| WHAT YOU WILL DO |
Give back exactly the lines that run from the beginning of the entries to the line containing "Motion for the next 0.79", both included, and nothing else.

| Stored records |
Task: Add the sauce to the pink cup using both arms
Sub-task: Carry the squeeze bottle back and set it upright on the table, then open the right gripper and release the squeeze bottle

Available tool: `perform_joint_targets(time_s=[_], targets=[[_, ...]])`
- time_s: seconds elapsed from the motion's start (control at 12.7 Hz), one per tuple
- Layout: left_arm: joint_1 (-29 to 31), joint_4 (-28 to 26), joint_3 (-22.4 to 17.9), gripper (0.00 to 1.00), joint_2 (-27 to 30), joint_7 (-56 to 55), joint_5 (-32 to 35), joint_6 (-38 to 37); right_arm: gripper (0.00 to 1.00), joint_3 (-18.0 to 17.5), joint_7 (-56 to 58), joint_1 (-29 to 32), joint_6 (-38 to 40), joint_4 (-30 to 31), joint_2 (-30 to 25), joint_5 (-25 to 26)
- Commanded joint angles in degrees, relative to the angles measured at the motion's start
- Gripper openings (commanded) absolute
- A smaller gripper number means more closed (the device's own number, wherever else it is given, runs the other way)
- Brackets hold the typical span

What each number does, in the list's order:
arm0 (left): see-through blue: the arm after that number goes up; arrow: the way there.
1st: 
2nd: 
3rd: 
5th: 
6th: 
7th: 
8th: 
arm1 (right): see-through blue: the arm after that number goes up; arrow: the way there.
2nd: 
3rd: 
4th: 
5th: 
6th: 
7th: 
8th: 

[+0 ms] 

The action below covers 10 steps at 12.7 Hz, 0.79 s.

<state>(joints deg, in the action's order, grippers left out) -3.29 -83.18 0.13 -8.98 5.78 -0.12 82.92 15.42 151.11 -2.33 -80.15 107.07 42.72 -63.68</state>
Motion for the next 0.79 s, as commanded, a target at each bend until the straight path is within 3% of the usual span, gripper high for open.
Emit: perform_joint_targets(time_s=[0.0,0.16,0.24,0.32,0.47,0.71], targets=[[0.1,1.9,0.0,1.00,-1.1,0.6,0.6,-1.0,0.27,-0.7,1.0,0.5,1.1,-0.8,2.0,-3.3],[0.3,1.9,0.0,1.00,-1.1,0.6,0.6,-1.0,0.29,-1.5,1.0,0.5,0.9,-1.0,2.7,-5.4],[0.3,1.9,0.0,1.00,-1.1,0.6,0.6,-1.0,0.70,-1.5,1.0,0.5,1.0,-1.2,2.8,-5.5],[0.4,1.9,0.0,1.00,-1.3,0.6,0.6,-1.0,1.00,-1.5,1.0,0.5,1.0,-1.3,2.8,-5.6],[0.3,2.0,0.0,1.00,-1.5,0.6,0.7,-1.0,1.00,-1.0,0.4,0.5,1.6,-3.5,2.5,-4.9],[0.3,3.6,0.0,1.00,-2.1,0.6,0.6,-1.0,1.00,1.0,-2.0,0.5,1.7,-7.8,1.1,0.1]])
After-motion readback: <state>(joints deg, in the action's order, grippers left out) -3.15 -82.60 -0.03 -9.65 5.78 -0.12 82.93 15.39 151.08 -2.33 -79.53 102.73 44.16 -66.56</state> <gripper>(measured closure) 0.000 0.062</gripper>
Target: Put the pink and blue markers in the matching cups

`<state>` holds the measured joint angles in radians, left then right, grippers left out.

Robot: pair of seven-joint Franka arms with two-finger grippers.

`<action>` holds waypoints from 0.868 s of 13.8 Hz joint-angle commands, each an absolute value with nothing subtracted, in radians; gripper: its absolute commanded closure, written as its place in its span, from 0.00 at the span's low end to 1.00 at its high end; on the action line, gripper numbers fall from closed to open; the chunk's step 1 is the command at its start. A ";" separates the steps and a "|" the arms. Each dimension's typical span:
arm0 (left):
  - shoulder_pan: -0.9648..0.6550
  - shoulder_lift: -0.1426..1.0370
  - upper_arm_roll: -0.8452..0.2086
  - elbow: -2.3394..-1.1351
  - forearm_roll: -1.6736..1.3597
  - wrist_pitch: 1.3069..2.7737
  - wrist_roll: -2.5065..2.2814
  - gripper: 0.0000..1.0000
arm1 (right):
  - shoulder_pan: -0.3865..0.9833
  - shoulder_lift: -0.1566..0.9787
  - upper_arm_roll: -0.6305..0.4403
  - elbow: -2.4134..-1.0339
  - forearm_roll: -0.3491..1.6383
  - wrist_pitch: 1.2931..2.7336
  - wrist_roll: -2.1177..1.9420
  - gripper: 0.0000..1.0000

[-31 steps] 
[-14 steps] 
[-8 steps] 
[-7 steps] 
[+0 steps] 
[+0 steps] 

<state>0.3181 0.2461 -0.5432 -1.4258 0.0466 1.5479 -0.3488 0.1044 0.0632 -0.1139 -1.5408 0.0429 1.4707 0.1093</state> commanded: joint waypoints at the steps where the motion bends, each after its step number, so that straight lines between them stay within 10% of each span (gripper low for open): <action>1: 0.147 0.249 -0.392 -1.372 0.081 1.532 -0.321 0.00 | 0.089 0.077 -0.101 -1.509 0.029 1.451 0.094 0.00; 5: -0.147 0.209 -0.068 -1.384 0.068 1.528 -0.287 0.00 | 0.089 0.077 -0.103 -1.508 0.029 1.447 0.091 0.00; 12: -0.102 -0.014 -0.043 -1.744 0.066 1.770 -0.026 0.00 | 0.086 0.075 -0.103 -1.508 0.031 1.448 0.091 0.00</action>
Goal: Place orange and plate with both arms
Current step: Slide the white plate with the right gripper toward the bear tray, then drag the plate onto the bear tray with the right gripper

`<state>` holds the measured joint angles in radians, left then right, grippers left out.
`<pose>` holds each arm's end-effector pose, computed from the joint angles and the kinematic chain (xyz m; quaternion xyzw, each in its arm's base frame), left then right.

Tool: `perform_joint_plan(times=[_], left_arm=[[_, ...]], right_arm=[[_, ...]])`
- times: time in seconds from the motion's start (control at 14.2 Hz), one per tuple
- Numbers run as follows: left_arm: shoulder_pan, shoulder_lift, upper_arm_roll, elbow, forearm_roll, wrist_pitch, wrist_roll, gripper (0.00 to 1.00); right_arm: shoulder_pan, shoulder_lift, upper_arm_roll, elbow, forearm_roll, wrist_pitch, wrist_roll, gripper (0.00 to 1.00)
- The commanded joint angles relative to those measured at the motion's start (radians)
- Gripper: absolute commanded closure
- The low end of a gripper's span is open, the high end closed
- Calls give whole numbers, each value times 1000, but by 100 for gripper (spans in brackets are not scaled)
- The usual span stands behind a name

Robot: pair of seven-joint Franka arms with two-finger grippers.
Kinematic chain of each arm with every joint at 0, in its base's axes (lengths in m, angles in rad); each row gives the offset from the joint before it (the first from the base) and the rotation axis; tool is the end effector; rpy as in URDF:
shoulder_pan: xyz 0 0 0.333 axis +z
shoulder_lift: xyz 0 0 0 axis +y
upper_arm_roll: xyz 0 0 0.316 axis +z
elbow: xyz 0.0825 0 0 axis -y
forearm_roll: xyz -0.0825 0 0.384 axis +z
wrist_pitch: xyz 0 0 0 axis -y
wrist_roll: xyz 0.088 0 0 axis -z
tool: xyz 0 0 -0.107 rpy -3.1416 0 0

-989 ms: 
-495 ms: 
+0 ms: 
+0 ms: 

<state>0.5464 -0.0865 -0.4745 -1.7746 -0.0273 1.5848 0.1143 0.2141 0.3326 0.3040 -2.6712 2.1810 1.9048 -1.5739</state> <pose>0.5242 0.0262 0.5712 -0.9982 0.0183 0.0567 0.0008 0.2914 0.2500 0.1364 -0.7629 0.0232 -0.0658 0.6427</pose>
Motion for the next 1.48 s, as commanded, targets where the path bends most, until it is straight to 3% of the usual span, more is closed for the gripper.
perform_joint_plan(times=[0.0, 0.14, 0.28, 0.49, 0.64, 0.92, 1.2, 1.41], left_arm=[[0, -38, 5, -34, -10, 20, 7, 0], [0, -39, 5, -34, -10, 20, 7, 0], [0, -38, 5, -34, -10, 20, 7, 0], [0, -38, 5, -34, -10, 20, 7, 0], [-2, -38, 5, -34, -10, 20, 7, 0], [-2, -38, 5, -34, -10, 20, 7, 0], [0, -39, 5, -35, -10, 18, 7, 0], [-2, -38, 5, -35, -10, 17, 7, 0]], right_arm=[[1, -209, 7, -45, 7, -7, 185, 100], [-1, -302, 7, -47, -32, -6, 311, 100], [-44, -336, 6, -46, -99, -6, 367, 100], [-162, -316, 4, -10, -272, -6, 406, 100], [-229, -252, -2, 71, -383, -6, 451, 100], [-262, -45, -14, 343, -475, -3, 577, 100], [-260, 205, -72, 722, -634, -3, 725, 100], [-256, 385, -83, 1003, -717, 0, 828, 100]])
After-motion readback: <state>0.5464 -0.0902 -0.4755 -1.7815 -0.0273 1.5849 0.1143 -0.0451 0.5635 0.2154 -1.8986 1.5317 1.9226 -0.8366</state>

| EXERCISE RESPONSE |
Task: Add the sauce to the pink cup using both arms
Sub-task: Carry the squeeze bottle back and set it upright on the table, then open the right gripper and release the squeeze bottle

Available tool: `perform_joint_targets(time_s=[_], targets=[[_, ...]])`
- time_s: seconds elapsed from the motion's start (control at 12.7 Hz), one per tuple
- Layout: left_arm: joint_1 (-29 to 31), joint_4 (-28 to 26), joint_3 (-22.4 to 17.9), gripper (0.00 to 1.00), joint_2 (-27 to 30), joint_7 (-56 to 55), joint_5 (-32 to 35), joint_6 (-38 to 37); right_arm: gripper (0.00 to 1.00), joint_3 (-18.0 to 17.5), joint_7 (-56 to 58), joint_1 (-29 to 32), joint_6 (-38 to 40), joint_4 (-30 to 31), joint_2 (-30 to 25), joint_5 (-25 to 26)
- Commanded joint angles in degrees, relative to the angles measured at the motion's start
- Gripper openings (commanded) absolute
- A smaller gripper number means more closed (the device's own number, wherever else it is given, runs the other way)
- Brackets hold the typical span

What each number does, in the list's order:
arm0 (left): see-through blue: the arm after that number goes up; arrow: the way there.
1st: 
2nd: 
3rd: 
5th: 
6th: 
7th: 
8th: 
arm1 (right): see-through blue: the arm after that number goes up; arrow: the way there.
2nd: 
3rd: 
4th: 
5th: 
6th: 
7th: 
8th: 

[+0 ms] 

The action below covers 10 steps at 12.7 Hz, 0.79 s.

<state>(joints deg, in the action's order, grippers left out) -3.29 -83.18 0.13 -8.98 5.78 -0.12 82.92 15.42 151.11 -2.33 -80.15 107.07 42.72 -63.68</state>
Motion for the next 0.79 s, as commanded, a target at each bend until the straight path is within 3% of the usual span, gripper high for open.

No further work remains on this exercise.